_Activity_
Could you print exactly the lines of the listing below, starting at the line that has "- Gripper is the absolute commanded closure" and ending at the line that has "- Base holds", and only those lines?

━━ Stored data

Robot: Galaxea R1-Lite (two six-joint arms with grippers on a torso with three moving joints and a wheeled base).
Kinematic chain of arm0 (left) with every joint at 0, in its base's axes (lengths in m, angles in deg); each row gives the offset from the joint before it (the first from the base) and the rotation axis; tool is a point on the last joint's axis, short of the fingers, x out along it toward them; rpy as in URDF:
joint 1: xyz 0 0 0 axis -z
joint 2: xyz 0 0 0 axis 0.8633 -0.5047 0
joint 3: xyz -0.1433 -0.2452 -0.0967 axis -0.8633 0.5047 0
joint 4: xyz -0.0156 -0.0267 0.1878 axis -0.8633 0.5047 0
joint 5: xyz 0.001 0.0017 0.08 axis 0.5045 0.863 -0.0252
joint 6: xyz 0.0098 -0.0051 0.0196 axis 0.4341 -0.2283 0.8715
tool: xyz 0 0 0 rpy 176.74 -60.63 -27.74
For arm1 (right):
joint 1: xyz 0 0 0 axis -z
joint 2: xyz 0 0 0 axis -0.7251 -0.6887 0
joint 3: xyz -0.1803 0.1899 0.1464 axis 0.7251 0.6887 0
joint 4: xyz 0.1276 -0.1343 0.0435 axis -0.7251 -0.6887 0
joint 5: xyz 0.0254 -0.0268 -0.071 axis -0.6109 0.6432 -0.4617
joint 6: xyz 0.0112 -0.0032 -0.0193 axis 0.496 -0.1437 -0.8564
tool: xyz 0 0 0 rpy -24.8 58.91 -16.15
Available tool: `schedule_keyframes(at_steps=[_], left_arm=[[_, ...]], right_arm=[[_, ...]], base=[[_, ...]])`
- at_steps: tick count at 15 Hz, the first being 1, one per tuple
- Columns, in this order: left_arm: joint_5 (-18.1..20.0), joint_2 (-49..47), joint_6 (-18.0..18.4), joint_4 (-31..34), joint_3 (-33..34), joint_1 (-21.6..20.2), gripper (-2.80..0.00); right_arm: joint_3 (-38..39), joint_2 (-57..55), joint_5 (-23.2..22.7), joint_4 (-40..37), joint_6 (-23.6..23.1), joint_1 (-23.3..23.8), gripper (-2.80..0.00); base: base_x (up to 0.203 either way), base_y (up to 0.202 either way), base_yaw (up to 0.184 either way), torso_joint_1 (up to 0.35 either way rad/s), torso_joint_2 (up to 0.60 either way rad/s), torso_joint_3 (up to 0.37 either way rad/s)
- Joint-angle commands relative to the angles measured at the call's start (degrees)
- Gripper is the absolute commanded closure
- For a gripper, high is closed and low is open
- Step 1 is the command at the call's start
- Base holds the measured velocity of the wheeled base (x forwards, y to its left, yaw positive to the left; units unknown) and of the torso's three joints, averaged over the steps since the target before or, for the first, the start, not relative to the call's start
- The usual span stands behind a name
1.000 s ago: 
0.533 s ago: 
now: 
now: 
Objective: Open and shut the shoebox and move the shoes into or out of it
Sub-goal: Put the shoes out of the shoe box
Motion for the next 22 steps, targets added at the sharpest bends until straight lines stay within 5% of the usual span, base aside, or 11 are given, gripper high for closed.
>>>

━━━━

_Task result_
- Gripper is the absolute commanded closure
- For a gripper, high is closed and low is open
- Step 1 is the command at the call's start
- Base holds the measured velocity of the wheeled base (x forwards, y to its left, yaw positive to the left; units unknown) and of the torso's three joints, averaged over the steps since the target before or, for the first, the start, not relative to the call's start

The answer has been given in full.